Select every line containing the word "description" from the material, and copy those lines.

Recorded information START

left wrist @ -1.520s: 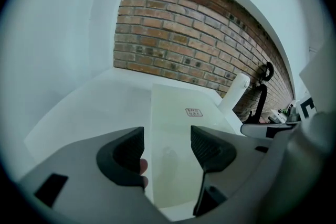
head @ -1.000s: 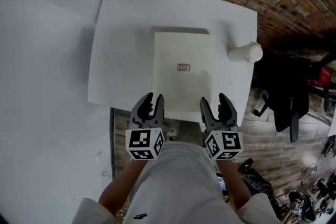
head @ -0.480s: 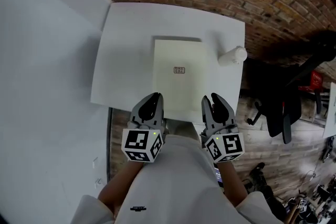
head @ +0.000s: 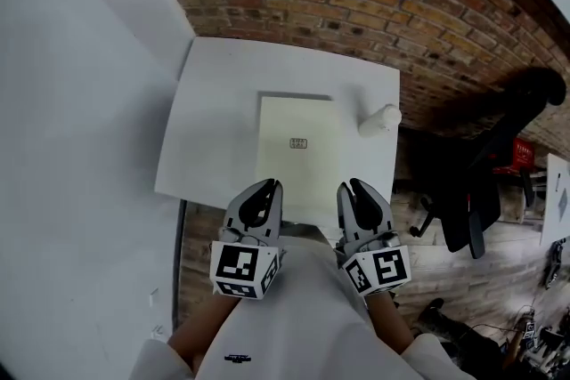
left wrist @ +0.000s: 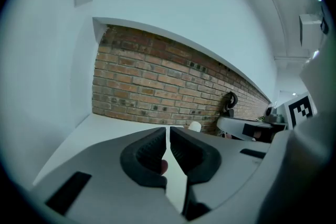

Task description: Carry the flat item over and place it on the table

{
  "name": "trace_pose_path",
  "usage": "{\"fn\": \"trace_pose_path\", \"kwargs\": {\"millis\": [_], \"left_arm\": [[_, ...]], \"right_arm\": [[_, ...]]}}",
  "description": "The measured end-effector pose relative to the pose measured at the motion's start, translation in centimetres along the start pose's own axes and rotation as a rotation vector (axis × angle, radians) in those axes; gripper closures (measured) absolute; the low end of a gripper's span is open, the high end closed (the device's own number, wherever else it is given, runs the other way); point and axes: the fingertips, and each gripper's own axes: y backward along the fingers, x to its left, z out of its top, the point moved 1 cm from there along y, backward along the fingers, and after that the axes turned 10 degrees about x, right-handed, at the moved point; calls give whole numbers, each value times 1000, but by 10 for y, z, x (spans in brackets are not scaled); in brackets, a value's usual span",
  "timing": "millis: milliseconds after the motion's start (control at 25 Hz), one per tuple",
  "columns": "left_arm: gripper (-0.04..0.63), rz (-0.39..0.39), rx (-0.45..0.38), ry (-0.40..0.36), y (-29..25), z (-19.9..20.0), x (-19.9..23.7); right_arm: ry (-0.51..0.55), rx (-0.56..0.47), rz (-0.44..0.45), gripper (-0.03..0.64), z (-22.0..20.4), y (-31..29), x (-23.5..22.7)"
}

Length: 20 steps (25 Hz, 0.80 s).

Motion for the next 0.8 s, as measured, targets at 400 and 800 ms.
{"fn": "trace_pose_path", "kwargs": {"millis": [400,800], "left_arm": [[557,-29,-41,3,12,3,-10],[557,-45,-51,-21,7,12,-9]], "right_arm": [[15,-18,22,548,7,8,19],[-124,46,269,574,5,-5,38]]}}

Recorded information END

• **Task solution**:
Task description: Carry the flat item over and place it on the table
  "description": "The measured end-effector pose relative to the pose measured at the motion's start, translation in centimetres along the start pose's own axes and rotation as a rotation vector (axis × angle, radians) in those axes; gripper closures (measured) absolute; the low end of a gripper's span is open, the high end closed (the device's own number, wherever else it is given, runs the other way); point and axes: the fingertips, and each gripper's own axes: y backward along the fingers, x to its left, z out of its top, the point moved 1 cm from there along y, backward along the fingers, and after that the axes turned 10 degrees about x, right-handed, at the moved point; calls give whole numbers, each value times 1000, but by 10 for y, z, x (spans in brackets are not scaled); in brackets, a value's usual span",

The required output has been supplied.